My To Do List:
Do dishes.
Do ALL the laundry including a diaper load.
Maybe fold said laundry.
Finish the syllabus for both classes and upload to Moodle.
Sit at the pool and drink beer with H.
I started this post around noonish and thought as I typed it out "There is NO WAY I'm going to get this all done!" I mean yesterday, it did take me five hours to clean my microscopic kitchen. And yet look at those strike outs. I did all that in like four hours. And I'm one load away from being caught up with laundry. I'm also thinking that within an hour I can put a line through my last to do as well.
I wish there was a way to replicate what makes some days easier to get things done. Yesterday seemed no different really. Rowena was just as fussy today and took as many short naps. Maybe I had more energy? I just don't know so that means tomorrow I'll get NOTHING done and feel like a failure.
My goal this year is yet another attempt to get us organized. I know I say this at least twice a year! But in my defense we get a bit better. Before I got pregnant I was quite adept at keeping the house respectable. And we do a lot more schoolish type stuff as well. I've found several blogs where moms have these schedules for chores. These outlines are usually divided into daily chores, weekly chores, monthly chores, etc. If I can get the house really clean then I think we can swing ourselves into that kind of routine. I KNOW we need to do this before we start our Ph.Ds or it's going to be utter chaos. We HAVE to train now.

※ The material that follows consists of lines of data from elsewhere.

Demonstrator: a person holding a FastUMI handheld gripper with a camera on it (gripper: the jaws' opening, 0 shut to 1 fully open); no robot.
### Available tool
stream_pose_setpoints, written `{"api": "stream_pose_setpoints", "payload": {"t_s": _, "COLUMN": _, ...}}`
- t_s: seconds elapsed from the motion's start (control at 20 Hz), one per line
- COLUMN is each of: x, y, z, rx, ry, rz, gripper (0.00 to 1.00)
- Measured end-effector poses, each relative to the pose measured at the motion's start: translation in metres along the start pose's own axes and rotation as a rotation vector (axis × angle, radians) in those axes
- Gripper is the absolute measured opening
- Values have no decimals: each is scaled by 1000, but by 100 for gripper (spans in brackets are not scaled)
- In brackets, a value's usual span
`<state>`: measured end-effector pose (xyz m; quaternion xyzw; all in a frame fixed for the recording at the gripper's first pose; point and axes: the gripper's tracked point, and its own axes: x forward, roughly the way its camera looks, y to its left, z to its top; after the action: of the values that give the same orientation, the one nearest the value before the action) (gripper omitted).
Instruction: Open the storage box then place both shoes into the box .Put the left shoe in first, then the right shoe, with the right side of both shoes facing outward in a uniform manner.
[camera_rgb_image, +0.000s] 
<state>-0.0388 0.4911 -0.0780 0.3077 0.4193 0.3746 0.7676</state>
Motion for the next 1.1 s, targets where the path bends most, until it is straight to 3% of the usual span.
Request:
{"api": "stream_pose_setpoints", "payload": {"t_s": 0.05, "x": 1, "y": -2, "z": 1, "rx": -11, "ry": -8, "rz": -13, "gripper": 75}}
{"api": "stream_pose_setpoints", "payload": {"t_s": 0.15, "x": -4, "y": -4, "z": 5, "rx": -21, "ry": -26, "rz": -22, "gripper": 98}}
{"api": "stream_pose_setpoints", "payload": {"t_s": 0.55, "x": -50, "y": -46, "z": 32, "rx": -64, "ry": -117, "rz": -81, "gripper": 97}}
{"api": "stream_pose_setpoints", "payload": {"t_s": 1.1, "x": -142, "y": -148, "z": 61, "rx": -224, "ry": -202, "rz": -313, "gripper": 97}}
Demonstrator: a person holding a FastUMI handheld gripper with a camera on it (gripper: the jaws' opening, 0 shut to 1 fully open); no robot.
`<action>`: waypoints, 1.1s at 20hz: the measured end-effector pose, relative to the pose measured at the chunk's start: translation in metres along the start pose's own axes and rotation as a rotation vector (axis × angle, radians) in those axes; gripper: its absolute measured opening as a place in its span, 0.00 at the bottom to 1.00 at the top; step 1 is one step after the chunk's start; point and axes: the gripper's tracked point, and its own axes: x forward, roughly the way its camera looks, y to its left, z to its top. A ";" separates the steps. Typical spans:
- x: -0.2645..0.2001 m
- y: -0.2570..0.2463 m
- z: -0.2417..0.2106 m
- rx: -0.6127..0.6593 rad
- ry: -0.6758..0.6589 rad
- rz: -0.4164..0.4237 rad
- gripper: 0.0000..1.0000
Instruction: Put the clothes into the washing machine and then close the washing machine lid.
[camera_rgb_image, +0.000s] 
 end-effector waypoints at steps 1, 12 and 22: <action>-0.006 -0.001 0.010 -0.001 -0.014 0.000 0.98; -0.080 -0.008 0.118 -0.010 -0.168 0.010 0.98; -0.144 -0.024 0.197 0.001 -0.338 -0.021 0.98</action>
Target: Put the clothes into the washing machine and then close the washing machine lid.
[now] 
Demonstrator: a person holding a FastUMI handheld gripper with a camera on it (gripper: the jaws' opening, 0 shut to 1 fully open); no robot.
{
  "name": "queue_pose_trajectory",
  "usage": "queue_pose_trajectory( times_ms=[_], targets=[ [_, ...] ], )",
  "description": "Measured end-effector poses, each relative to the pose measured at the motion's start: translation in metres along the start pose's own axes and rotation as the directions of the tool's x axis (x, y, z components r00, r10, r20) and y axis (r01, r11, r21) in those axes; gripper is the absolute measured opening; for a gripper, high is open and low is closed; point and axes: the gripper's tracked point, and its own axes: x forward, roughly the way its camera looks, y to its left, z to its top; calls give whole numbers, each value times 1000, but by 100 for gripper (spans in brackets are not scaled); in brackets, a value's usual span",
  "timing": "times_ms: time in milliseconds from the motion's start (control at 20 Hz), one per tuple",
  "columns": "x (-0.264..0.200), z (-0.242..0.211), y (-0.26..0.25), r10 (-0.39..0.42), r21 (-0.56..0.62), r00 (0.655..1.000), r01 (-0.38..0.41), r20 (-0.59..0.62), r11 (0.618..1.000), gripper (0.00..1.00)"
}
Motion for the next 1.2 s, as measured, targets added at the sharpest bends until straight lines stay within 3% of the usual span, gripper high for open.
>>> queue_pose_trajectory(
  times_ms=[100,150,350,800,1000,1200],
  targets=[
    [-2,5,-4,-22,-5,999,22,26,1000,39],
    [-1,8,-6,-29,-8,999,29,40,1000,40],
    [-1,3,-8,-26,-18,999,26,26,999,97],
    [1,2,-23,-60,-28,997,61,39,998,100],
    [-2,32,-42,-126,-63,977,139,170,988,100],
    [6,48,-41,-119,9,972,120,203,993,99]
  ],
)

My problem is that there is a big of me that just hates this kind of thing. I hate routine, schedules, etc. I detest being tied down by outlines. I resented having to write outlines of papers in school and then being FORCED to follow said outline. One of my greatest joys in my family is how deliciously spontaneous we are! But I also am becoming painfully aware that much of the time our house looks like three mini tornadoes whirled through destroying everything in their path. I walked into the kids' bedroom and found one of my favorite Mexican boxes broken. It made me sad rather than angry because I knew if I had kept up with the cleaning I would have noticed it missing likely before it got broken. In addition, our kids are slovenly and spoiled about it. They are the destroyers of rooms because when one room is destroyed the move onto another. They don't like to play in the messes they created. But how do I balance this? I spent the last two days cleaning and we didn't go out all day. We really can't live like that. I don't want to live like that. How do other homeschooling moms do this? Or am I placing unreasonable expectations on myself? How clean does the house really have to be?